The End of the EU?

The End of the EU?

World currency watchers keep track of the value of world currencies daily — the dollar, the yen and the euro being chief among them.

But some financial experts posit that the euro and the EU itself may be at risk.

The cause? The coronavirus and its fallout.

The euro was launched on Jan. 1, 1999, and was first considered an invisible currency for primarily accounting purposes. It wasn’t until Jan. 1 of 2002 that bills and coins were put into circulation. At the time, 12 EU nations participated in this changeover. Some delayed, and some, such as the U.K., retained their original currency.

At the time, the currency was hailed as a convenience for travelers and boon for trade throughout the existing open-border Schengen zone, a region comprised of 26 EU member nations.

Additionally, the strength of a unified currency was intended to undergird the economies of weaker nations. It was part of a process of incremental loss of individual nations’ identities and sovereignty as they began to identify as a united European Union.

Eurobonds were also created to allow member nations to share economic risk and based upon the hope that stronger nations would bolster weaker ones.

In recent months, a new bond has been proposed: the coronabond.

Nations such as Spain and Italy, which have thus far been more heavily impacted by the pandemic, support the creation of coronabonds.

In fact, they see them as a potential bridge to help them hold out until the post-coronavirus economy.

Conversely, wealthier EU nations such as the Netherlands and Germany, with lower coronavirus infection and death rates to date, oppose the idea. In their view, bolstering their southern neighbors may too heavily weigh their economies down.

Remarking on this, Belgian economist Professor Paul De Grauwe comments, “If I were Italian and if I saw that other countries are not willing to help Italy, I would question membership in the union.”1

Who’s in Charge?

And therein lies the rub. In this time of border closures and lockdowns, the EU is starting to look more like its component parts than an actual union.
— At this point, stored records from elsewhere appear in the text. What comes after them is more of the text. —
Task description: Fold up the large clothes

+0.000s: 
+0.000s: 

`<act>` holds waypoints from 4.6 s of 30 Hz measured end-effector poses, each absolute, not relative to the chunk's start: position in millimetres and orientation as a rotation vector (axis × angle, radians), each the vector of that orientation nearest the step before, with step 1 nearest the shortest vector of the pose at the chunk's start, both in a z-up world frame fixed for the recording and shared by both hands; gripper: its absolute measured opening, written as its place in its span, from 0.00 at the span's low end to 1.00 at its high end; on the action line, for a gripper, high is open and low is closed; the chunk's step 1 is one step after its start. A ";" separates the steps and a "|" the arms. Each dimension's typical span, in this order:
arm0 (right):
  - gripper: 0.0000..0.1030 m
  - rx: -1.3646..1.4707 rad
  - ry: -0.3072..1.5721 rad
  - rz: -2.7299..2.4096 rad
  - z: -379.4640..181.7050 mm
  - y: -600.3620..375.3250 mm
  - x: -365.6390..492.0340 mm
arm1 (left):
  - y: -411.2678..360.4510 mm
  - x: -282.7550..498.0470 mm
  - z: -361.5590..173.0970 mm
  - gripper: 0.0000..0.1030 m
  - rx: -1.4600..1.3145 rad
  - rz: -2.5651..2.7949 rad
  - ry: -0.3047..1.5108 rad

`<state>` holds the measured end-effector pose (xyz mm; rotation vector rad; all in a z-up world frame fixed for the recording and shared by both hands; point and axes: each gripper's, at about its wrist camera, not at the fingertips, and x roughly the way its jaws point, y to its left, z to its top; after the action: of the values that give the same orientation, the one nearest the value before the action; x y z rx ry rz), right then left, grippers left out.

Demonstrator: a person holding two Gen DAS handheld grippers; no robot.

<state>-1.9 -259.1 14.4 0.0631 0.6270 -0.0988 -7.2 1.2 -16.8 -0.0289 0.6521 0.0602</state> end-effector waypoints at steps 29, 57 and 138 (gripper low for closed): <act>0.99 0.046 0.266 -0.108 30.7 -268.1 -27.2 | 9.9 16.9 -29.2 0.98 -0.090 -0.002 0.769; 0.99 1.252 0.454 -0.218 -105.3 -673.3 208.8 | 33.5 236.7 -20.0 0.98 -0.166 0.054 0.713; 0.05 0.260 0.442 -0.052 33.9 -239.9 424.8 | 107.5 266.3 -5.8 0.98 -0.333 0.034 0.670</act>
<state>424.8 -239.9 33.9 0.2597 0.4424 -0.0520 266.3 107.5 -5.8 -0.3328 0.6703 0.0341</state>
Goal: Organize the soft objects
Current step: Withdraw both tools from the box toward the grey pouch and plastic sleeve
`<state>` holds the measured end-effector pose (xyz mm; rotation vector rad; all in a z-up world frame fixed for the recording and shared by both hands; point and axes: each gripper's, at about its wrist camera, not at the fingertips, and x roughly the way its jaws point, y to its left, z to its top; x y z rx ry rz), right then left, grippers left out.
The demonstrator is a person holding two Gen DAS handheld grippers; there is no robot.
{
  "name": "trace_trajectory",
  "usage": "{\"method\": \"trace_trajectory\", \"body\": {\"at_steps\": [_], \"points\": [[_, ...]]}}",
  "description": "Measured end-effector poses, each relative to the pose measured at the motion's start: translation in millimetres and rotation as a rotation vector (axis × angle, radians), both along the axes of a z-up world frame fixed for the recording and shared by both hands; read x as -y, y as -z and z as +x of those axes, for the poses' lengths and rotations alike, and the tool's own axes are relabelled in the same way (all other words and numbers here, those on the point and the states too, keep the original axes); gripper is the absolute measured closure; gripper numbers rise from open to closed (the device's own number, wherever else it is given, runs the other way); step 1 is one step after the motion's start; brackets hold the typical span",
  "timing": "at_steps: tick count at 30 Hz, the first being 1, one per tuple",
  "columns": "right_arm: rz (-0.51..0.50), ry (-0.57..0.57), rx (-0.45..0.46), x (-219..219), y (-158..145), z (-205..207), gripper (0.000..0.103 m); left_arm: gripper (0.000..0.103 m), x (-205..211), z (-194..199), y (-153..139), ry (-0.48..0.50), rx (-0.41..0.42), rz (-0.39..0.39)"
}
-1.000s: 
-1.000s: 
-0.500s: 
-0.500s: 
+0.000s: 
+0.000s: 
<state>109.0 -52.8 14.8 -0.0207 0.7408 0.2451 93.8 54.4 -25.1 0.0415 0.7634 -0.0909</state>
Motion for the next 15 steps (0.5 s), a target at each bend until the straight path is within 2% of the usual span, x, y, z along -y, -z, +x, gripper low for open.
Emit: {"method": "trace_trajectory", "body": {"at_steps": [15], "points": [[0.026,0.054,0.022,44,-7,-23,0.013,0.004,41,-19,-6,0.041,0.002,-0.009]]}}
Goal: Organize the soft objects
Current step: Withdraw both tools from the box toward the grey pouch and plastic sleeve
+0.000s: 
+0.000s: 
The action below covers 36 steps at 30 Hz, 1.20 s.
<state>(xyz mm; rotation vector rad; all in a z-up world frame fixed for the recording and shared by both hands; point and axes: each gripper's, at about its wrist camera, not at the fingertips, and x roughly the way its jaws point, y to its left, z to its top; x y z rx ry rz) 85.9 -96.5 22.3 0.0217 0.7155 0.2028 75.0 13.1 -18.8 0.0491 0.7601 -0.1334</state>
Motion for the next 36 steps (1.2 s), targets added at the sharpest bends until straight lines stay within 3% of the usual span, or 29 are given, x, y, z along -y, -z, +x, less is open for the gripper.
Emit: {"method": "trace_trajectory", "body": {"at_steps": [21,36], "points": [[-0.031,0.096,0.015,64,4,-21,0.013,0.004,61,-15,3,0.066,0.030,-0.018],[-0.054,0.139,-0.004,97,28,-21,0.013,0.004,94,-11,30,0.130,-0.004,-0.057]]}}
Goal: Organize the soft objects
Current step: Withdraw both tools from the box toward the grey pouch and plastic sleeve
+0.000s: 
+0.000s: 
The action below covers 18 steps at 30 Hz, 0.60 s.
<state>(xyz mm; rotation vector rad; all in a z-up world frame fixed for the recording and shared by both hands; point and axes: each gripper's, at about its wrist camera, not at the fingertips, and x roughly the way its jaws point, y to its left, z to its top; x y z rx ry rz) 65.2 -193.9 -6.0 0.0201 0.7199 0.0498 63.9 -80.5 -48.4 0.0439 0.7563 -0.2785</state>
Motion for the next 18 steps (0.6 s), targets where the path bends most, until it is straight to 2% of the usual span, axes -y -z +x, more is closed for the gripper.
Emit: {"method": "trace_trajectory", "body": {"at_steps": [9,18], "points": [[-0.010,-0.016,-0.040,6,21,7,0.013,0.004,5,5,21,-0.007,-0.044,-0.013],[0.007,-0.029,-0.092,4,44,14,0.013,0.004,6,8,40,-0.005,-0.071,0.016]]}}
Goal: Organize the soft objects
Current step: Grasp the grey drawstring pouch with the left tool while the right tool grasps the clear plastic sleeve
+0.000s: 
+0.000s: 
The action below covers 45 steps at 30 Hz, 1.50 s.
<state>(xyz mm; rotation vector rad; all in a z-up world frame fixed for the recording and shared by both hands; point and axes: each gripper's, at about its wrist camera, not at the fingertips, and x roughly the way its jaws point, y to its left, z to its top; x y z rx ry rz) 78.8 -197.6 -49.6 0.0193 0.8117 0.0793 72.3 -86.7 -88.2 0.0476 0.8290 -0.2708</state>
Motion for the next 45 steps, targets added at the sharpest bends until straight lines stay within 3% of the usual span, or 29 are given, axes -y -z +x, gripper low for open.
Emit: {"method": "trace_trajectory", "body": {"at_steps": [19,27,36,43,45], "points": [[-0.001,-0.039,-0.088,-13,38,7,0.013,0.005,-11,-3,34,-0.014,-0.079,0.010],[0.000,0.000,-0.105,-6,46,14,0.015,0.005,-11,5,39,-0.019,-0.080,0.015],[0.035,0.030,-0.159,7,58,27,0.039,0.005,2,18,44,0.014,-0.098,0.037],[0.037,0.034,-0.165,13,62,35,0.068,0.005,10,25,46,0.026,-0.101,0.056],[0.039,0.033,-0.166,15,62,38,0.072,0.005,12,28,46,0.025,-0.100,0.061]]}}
Cracks began appearing in the EU with a referendum vote held in the U.K. in June of 2016. A total of 17.4 million U.K. residents opted to leave, putting those who voted “remain” in the minority.2

It wasn’t until Jan. 31 of 2020 that the U.K. left the EU for good, and the ripple effect of its actions have been felt across the continent in the form of exit movements and political protest groups in various nations.

Resentment has built over the years, as some feel that the EU Parliament is detached, unaccountable and not truly representative. In nations with struggling economies, such as Spain, Italy and Greece, some feel that they have become vassals to stronger nations, such as Germany.

“While Europe created a common monetary policy, it never created a common fiscal policy,” adds The Center for American Progress, “When there is a recession in the United States, the federal government tends to intervene, injecting a stimulus in the form of spending and tax cuts to keep the national economy moving. The EU doesn’t do this, and during the 2008 economic crisis, this lack of a common fiscal policy was exposed.”3

Then the coronavirus pandemic hit Europe. Typically, a crisis brings people together, but sometimes it tears them apart.

In early March, European Commission President Ursula von der Leyen warned member nations to not close their borders, to slow the coronavirus. Her words were disregarded mere hours later when Denmark chose to close its borders, and other nations soon followed suit.4

As time progressed, EU member nations enacted progressively stronger actions — taking the lead in focusing on their own interests in lieu of awaiting directives from Brussels.

The very definition and purpose of the EU are being called into question as the nations function as autonomous states and take moves that undo measures that once fostered such openness between them.

Not only is their willingness to return to openness called into question, but a fundamental weakness of the central authorities in Brussels has been exposed.

Member nations are essentially rejecting central control coming down from an apparently inflexible governing apparatus and asserting the right to make decisions favoring their own interests.

Even attempted actions by the EU are perceived as weak, and much concern centers around the possibility that the EU will have to bail out southern European economies that were weak even prior to the current crisis. Italy’s debt-to-GDP ratio was 134%, while Spain’s and France’s neared 100%.

Meanwhile, the crisis has not yet been fully played out in Europe, and even the wealthier nations face their own economic crises.

Some criticisms of the central authorities point to the European Central Bank. While the United States has initiated an aggressive course of quantitative easing to add liquidity to the market, the ECB has been criticized as more hesitant. Quantitative easing brings its own problems, and while some nations consider themselves to be in a wartime economy requiring strong action, others do not.

Dalibor Rohac of the American Enterprise Institute writes for Politico concerning the ECB and states that “either they move boldly to help the periphery, or the periphery is going to help itself in whatever way it can — even if it means the unraveling of the eurozone and the EU.”5

The Center for American Progress posits that “coronavirus may be the EU’s hardest test yet.” Beyond the immediate health crisis, it will engender a challenging economic crisis and potentially shift geopolitics worldwide.3

The EU faces a challenging test. How it steps up to the multilayered challenge posed by the coronavirus pandemic will potentially determine its survival as a political and economic union.